Silver Screen: The Lucky One *1/2
It's nearly impossible not the ponder the irony of the title if you have the misfortune of sitting through The Lucky One, the latest romance-weepie from bestselling one-trick pony Nicholas Sparks. Sparks is a kind of write-by-numbers author whose frequently adapted work often incorporates the same tropes into already predictable romance storylines: The characters always live near water in southern locales, take lots of boat rides, and are afflicted by various terminal illnesses.
It's actually easiest to remember Nicholas Sparks movies by the illnesses. The Notebook is the Alzheimer's movie, while Dear John sports a double-bill of autism and cancer. A Walk to Remember and The Last Song both stick to just plain ol' cancer, but you can distinguish those because A Walk to Remember features cancer of the protagonist, while The Last Song is one of Sparks's dead-parent plots. Parents dramatically die not just in The Last Song, but in Dear John and Nights in Rodanthe, the latter of which gets experimental by jettisoning the tumors in favor of death by mudslide.
So when the female lead's beloved grandmother, played by the lively Blythe Danner, is introduced getting winded while doing chores and being reminded to take her medication, it seems like time to go casket shopping for sure. Stunningly, however, grandma lives through the entire movie.
The rest, however, is pretty pro forma. Like so many Sparks heroines before her, The Lucky One's Beth (Taylor Schilling) is a feisty but fragile southern lady with a love of nurturing animals. (If you're keeping score at home, The Last Song features sea-turtle rescues, while Dear John's lady wanted to open a therapeutic horse-riding camp.) Beth runs a kennel and dog-training service, and she assumes when stranger Logan (Zac Efron) shows up he must be looking for a job.
What Beth doesn't know is that Logan is a war veteran who found a picture of an anonymous girl in the sand just before a firefight. He came to believe that her picture was his lucky charm and helped him survive the war, so using clues from the photo he tracked the girl down-- to the kennel, of course. But Beth is hounded by her ex-husband, an abusive cop (Jay R. Ferguson) who repeatedly threatens to use his influence to take full custody of their precocious son (Riley Thomas Stewart).

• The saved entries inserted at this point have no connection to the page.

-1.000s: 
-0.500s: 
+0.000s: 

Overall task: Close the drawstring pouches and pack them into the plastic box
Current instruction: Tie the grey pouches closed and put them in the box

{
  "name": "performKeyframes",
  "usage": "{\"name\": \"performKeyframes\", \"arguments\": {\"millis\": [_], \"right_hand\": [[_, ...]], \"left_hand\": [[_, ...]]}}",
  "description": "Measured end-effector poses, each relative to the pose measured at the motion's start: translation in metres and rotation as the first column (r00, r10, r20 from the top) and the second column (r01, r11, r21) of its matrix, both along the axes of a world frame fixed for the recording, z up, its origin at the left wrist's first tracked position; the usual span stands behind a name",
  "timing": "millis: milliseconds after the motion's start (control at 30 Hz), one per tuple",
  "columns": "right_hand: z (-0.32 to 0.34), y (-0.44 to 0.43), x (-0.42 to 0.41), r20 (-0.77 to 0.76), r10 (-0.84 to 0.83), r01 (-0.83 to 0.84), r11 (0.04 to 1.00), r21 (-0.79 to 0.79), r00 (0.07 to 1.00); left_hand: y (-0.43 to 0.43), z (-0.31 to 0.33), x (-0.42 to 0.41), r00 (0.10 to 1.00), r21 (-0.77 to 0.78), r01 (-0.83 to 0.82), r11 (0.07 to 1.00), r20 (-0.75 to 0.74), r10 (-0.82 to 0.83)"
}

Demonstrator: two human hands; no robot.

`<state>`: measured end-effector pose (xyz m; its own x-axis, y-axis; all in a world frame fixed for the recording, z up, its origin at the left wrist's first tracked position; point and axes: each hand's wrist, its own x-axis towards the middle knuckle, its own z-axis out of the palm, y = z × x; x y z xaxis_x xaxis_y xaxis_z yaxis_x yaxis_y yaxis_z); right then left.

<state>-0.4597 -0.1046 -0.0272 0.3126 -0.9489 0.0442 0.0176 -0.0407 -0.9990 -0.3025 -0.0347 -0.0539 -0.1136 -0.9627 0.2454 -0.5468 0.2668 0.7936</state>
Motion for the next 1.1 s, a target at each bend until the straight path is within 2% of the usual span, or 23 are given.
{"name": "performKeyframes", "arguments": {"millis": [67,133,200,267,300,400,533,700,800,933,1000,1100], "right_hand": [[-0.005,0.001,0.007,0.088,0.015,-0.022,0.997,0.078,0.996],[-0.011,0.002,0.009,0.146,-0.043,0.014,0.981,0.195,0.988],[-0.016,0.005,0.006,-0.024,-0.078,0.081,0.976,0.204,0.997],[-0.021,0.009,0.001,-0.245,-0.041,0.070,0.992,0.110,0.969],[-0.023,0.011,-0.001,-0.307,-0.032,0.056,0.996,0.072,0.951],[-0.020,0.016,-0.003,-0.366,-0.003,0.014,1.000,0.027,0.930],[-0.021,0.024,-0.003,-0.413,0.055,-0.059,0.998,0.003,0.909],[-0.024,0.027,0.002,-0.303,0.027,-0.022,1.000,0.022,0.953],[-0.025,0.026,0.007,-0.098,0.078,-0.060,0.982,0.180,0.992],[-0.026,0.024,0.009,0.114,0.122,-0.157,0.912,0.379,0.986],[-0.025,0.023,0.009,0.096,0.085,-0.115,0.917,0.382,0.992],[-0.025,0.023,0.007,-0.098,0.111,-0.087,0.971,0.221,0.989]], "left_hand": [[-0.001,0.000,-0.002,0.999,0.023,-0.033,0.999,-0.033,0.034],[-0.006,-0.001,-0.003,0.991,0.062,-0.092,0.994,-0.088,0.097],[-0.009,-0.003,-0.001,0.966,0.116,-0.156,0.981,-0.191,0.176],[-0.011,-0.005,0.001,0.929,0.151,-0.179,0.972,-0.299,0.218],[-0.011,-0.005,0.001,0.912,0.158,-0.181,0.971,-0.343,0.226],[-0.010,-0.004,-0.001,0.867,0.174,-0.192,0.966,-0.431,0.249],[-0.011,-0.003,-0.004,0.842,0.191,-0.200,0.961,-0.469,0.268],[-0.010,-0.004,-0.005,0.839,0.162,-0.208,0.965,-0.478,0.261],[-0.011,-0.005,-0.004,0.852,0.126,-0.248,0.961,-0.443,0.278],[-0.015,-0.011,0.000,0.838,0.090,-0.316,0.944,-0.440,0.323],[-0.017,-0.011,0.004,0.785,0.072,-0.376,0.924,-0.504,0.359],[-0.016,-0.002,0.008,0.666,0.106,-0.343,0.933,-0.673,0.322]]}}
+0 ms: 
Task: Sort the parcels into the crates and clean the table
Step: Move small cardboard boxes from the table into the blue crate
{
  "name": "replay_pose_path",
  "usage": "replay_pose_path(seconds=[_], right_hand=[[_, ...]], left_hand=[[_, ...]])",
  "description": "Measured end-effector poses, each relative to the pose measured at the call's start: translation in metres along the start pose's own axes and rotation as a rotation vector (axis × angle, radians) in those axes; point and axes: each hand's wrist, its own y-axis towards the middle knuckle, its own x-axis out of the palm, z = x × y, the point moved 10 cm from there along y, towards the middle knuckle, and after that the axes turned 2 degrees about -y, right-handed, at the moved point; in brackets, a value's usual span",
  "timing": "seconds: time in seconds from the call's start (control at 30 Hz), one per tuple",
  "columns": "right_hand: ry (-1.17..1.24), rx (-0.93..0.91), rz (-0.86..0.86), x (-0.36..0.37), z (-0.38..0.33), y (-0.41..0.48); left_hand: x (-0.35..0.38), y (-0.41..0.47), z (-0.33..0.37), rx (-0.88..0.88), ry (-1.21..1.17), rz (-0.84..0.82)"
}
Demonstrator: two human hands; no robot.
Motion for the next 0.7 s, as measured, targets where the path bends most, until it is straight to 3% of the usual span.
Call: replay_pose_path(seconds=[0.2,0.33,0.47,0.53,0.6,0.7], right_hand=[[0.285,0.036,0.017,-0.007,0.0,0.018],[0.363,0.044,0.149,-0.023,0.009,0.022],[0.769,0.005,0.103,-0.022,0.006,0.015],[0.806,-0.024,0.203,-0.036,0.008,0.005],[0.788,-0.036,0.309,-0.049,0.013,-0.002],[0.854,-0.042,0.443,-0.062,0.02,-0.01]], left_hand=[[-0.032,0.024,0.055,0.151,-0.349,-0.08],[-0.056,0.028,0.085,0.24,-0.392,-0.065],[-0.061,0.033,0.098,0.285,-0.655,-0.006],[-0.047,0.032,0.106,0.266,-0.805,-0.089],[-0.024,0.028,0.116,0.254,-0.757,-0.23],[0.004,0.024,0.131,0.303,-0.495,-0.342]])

Just because Danner's character makes it through the movie without a hospital visit doesn't mean The Lucky One doesn't feature plenty of tragedy. Not only is Beth grieving for her brother, killed during a mysterious incident while serving in the Marines, she also lost both of her parents to a car accident at a young age. Later in the film, Sparks will engineer his most awesomely bizarre accident yet when he adds death by treehouse to his repertoire.

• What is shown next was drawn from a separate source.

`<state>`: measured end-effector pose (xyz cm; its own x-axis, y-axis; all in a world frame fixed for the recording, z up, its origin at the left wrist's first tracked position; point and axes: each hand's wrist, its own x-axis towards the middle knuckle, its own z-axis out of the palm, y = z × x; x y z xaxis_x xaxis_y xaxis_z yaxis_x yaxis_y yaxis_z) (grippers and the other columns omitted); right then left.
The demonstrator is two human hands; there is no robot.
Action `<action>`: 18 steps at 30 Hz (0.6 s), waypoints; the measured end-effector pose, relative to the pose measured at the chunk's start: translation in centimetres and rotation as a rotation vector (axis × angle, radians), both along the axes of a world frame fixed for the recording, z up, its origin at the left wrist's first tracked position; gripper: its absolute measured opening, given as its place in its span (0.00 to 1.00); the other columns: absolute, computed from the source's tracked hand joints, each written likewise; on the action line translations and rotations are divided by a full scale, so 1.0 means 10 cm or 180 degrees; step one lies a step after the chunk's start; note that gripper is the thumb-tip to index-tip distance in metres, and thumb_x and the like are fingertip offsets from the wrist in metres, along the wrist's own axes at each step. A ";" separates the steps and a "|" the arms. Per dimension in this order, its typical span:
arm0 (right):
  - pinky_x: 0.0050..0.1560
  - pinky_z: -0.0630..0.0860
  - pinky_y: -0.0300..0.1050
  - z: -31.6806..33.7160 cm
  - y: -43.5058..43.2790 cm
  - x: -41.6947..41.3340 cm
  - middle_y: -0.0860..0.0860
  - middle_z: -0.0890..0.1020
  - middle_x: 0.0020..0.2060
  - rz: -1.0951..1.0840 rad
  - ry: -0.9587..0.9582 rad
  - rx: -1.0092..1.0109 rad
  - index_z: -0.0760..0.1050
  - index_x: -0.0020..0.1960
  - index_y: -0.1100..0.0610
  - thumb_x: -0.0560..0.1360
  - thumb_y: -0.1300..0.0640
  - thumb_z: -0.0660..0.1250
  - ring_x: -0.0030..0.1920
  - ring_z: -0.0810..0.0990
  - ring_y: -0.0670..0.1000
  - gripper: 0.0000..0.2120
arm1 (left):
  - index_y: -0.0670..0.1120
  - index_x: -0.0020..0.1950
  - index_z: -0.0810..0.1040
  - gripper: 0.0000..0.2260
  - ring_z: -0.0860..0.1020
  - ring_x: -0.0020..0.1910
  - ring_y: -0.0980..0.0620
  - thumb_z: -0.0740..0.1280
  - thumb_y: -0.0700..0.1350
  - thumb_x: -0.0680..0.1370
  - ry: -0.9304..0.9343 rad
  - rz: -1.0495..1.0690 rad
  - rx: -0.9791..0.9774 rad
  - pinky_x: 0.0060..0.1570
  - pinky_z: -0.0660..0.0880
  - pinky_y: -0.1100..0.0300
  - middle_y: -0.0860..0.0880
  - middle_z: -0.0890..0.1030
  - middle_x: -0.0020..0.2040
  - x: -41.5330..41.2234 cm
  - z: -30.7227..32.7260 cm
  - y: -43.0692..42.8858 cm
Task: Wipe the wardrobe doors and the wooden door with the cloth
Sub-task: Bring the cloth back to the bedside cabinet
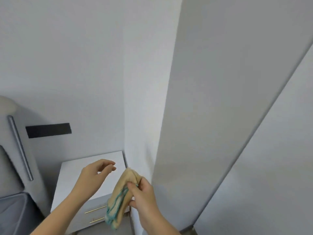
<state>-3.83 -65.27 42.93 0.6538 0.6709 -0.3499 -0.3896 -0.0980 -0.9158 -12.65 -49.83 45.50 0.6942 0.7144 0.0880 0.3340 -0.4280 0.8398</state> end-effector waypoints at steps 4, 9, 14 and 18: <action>0.47 0.82 0.54 -0.54 1.25 0.05 0.60 0.82 0.53 -0.0390 0.0911 -0.0175 0.75 0.61 0.60 0.80 0.62 0.63 0.52 0.83 0.58 0.10 | 0.55 0.50 0.79 0.05 0.80 0.50 0.57 0.65 0.45 0.79 0.0448 0.0115 -0.0136 0.48 0.71 0.64 0.58 0.83 0.47 0.05 -0.51 1.32; 0.46 0.82 0.58 -1.15 2.51 0.31 0.62 0.81 0.49 -0.0987 0.1515 -0.0593 0.73 0.61 0.63 0.80 0.63 0.65 0.51 0.82 0.63 0.11 | 0.48 0.59 0.79 0.09 0.76 0.51 0.55 0.64 0.45 0.80 0.1134 -0.0053 -0.0258 0.52 0.69 0.63 0.50 0.81 0.56 0.21 -1.27 2.53; 0.44 0.82 0.52 -1.52 3.18 0.59 0.58 0.77 0.56 -0.0932 0.1431 -0.0900 0.68 0.70 0.60 0.78 0.53 0.68 0.53 0.80 0.58 0.23 | 0.45 0.67 0.75 0.15 0.77 0.58 0.49 0.62 0.44 0.81 0.1389 -0.0115 -0.0182 0.58 0.72 0.56 0.48 0.79 0.62 0.44 -1.65 3.11; 0.49 0.81 0.48 -1.44 3.15 0.59 0.54 0.75 0.55 -0.0752 0.1130 -0.1163 0.68 0.70 0.57 0.77 0.53 0.68 0.54 0.78 0.55 0.23 | 0.45 0.66 0.75 0.14 0.76 0.56 0.50 0.63 0.43 0.80 0.1147 -0.0181 -0.0180 0.57 0.71 0.57 0.47 0.79 0.62 0.51 -1.62 3.14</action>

The Lucky One features a pretty decent premise for a romance. Logan's intense connection to total stranger Beth via a single photo is just sappy enough to work, but Sparks keeps piling on the melodrama until it starts to curdle into unintentional comedy. Efron anchors the film nicely; he's more adept with comedy than drama, but he's perhaps the most charismatic and able of the current crop of young dreamboats. Schilling is totally overmatched and never manages to do much more than be a clotheshorse for a lot of gauzy white fabrics. Acclaimed director turned who-is-that Scott Hicks (Shine and Snow Falling on Cedars, but then Hearts in Atlantis, No Reservations, and The Boys Are Back) dutifully bathes the rustic southern houses and the chipping paint on old boats in hazy sunlight, capturing pretty much the same aesthetic for which all the Sparks material begs. There must be a checklist somewhere.